**EXERCISE OBJECTIVE**
Would you set down the complete data below, exactly as shown?

-------- DATA BELOW

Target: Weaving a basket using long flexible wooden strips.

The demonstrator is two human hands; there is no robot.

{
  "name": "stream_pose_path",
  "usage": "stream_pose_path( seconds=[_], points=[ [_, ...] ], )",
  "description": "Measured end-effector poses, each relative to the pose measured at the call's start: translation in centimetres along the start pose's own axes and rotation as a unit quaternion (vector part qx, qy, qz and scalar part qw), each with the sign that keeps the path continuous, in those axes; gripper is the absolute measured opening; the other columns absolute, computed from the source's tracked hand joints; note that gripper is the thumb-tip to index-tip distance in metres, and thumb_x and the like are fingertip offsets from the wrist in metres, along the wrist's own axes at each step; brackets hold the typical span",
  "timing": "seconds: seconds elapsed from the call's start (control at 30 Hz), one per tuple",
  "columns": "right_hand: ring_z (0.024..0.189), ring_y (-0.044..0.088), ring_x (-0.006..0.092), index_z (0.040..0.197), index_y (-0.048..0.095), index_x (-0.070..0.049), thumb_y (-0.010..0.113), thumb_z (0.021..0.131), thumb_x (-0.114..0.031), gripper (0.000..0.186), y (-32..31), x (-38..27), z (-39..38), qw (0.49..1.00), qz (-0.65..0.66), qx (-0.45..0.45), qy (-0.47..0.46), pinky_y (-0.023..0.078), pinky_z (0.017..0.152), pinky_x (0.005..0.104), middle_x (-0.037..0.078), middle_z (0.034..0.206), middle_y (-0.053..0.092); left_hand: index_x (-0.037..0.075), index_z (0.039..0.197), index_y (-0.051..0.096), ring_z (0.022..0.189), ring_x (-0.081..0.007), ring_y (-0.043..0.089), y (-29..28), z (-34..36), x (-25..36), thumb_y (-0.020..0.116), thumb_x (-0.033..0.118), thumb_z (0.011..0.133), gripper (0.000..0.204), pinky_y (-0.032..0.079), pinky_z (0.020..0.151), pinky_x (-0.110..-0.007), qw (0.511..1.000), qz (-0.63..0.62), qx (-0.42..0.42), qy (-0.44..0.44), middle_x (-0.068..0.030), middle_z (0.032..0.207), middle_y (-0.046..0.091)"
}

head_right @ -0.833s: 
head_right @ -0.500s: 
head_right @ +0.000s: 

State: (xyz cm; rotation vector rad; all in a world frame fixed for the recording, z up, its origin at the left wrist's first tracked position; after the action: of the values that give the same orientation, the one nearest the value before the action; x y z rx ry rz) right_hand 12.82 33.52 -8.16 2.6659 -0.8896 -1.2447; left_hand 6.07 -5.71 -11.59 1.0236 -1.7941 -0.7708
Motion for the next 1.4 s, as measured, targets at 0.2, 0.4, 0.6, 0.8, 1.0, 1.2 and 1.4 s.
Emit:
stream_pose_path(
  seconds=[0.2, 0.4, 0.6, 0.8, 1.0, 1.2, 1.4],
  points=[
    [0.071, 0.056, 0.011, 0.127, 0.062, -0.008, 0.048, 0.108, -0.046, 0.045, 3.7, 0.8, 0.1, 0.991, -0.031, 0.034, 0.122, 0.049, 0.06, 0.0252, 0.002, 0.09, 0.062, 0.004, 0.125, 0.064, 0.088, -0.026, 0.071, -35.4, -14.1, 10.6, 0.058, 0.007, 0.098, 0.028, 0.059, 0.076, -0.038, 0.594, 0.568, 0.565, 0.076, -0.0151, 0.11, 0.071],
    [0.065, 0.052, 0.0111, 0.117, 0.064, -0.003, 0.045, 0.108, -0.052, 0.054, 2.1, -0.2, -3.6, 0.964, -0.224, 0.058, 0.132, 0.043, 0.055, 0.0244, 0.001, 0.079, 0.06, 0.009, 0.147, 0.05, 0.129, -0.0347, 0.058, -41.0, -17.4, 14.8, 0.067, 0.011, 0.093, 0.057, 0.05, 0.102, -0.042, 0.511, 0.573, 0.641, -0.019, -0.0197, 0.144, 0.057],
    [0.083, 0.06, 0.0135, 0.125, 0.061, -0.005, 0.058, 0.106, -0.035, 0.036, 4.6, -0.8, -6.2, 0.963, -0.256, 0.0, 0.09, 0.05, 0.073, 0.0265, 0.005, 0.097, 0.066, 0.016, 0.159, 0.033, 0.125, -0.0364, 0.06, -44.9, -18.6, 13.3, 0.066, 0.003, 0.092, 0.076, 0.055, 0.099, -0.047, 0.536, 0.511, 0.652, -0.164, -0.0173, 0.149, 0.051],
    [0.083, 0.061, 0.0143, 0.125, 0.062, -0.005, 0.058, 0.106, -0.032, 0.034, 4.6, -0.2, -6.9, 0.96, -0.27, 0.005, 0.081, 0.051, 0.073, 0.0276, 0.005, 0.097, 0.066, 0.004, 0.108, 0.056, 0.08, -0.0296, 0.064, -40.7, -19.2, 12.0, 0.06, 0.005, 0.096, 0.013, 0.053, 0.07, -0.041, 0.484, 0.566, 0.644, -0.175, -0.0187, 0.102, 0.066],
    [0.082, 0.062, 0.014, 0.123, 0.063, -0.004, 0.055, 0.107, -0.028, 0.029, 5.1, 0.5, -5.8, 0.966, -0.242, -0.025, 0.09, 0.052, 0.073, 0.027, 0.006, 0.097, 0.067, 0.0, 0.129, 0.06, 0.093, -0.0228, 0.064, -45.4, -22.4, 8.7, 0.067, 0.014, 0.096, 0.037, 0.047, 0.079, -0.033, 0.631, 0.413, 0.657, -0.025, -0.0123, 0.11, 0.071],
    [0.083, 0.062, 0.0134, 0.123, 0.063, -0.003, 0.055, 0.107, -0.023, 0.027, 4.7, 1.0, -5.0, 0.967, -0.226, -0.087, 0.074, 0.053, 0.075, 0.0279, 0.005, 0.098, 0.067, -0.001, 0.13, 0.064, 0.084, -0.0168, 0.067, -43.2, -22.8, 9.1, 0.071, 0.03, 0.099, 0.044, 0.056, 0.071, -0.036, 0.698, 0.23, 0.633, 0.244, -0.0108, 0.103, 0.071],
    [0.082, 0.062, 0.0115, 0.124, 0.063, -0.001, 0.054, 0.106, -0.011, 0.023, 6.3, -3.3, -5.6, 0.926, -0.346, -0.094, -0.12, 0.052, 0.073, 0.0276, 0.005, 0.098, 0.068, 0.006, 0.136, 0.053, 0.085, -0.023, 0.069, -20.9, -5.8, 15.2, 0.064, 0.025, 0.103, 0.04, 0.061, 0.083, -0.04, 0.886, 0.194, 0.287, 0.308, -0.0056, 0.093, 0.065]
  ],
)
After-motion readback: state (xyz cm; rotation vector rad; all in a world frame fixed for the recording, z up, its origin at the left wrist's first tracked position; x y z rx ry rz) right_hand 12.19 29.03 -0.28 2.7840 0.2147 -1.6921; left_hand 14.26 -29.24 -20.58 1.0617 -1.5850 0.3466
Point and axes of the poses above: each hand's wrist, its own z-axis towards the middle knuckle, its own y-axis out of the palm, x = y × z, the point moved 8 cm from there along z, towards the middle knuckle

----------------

**WRITTEN ANSWER**
Target: Weaving a basket using long flexible wooden strips.

The demonstrator is two human hands; there is no robot.

{
  "name": "stream_pose_path",
  "usage": "stream_pose_path( seconds=[_], points=[ [_, ...] ], )",
  "description": "Measured end-effector poses, each relative to the pose measured at the call's start: translation in centimetres along the start pose's own axes and rotation as a unit quaternion (vector part qx, qy, qz and scalar part qw), each with the sign that keeps the path continuous, in those axes; gripper is the absolute measured opening; the other columns absolute, computed from the source's tracked hand joints; note that gripper is the thumb-tip to index-tip distance in metres, and thumb_x and the like are fingertip offsets from the wrist in metres, along the wrist's own axes at each step; brackets hold the typical span",
  "timing": "seconds: seconds elapsed from the call's start (control at 30 Hz), one per tuple",
  "columns": "right_hand: ring_z (0.024..0.189), ring_y (-0.044..0.088), ring_x (-0.006..0.092), index_z (0.040..0.197), index_y (-0.048..0.095), index_x (-0.070..0.049), thumb_y (-0.010..0.113), thumb_z (0.021..0.131), thumb_x (-0.114..0.031), gripper (0.000..0.186), y (-32..31), x (-38..27), z (-39..38), qw (0.49..1.00), qz (-0.65..0.66), qx (-0.45..0.45), qy (-0.47..0.46), pinky_y (-0.023..0.078), pinky_z (0.017..0.152), pinky_x (0.005..0.104), middle_x (-0.037..0.078), middle_z (0.034..0.206), middle_y (-0.053..0.092); left_hand: index_x (-0.037..0.075), index_z (0.039..0.197), index_y (-0.051..0.096), ring_z (0.022..0.189), ring_x (-0.081..0.007), ring_y (-0.043..0.089), y (-29..28), z (-34..36), x (-25..36), thumb_y (-0.020..0.116), thumb_x (-0.033..0.118), thumb_z (0.011..0.133), gripper (0.000..0.204), pinky_y (-0.032..0.079), pinky_z (0.020..0.151), pinky_x (-0.110..-0.007), qw (0.511..1.000), qz (-0.63..0.62), qx (-0.42..0.42), qy (-0.44..0.44), middle_x (-0.068..0.030), middle_z (0.032..0.207), middle_y (-0.046..0.091)"
}

head_right @ -0.833s: 
head_right @ -0.500s: 
head_right @ +0.000s: 

State: (xyz cm; rotation vector rad; all in a world frame fixed for the recording, z up, its origin at the left wrist's first tracked position; after the action: of the values that give the same orientation, the one nearest the value before the action; x y z rx ry rz) right_hand 12.82 33.52 -8.16 2.6659 -0.8896 -1.2447; left_hand 6.07 -5.71 -11.59 1.0236 -1.7941 -0.7708
Motion for the next 1.4 s, as measured, targets at 0.2, 0.4, 0.6, 0.8, 1.0, 1.2 and 1.4 s.
Emit:
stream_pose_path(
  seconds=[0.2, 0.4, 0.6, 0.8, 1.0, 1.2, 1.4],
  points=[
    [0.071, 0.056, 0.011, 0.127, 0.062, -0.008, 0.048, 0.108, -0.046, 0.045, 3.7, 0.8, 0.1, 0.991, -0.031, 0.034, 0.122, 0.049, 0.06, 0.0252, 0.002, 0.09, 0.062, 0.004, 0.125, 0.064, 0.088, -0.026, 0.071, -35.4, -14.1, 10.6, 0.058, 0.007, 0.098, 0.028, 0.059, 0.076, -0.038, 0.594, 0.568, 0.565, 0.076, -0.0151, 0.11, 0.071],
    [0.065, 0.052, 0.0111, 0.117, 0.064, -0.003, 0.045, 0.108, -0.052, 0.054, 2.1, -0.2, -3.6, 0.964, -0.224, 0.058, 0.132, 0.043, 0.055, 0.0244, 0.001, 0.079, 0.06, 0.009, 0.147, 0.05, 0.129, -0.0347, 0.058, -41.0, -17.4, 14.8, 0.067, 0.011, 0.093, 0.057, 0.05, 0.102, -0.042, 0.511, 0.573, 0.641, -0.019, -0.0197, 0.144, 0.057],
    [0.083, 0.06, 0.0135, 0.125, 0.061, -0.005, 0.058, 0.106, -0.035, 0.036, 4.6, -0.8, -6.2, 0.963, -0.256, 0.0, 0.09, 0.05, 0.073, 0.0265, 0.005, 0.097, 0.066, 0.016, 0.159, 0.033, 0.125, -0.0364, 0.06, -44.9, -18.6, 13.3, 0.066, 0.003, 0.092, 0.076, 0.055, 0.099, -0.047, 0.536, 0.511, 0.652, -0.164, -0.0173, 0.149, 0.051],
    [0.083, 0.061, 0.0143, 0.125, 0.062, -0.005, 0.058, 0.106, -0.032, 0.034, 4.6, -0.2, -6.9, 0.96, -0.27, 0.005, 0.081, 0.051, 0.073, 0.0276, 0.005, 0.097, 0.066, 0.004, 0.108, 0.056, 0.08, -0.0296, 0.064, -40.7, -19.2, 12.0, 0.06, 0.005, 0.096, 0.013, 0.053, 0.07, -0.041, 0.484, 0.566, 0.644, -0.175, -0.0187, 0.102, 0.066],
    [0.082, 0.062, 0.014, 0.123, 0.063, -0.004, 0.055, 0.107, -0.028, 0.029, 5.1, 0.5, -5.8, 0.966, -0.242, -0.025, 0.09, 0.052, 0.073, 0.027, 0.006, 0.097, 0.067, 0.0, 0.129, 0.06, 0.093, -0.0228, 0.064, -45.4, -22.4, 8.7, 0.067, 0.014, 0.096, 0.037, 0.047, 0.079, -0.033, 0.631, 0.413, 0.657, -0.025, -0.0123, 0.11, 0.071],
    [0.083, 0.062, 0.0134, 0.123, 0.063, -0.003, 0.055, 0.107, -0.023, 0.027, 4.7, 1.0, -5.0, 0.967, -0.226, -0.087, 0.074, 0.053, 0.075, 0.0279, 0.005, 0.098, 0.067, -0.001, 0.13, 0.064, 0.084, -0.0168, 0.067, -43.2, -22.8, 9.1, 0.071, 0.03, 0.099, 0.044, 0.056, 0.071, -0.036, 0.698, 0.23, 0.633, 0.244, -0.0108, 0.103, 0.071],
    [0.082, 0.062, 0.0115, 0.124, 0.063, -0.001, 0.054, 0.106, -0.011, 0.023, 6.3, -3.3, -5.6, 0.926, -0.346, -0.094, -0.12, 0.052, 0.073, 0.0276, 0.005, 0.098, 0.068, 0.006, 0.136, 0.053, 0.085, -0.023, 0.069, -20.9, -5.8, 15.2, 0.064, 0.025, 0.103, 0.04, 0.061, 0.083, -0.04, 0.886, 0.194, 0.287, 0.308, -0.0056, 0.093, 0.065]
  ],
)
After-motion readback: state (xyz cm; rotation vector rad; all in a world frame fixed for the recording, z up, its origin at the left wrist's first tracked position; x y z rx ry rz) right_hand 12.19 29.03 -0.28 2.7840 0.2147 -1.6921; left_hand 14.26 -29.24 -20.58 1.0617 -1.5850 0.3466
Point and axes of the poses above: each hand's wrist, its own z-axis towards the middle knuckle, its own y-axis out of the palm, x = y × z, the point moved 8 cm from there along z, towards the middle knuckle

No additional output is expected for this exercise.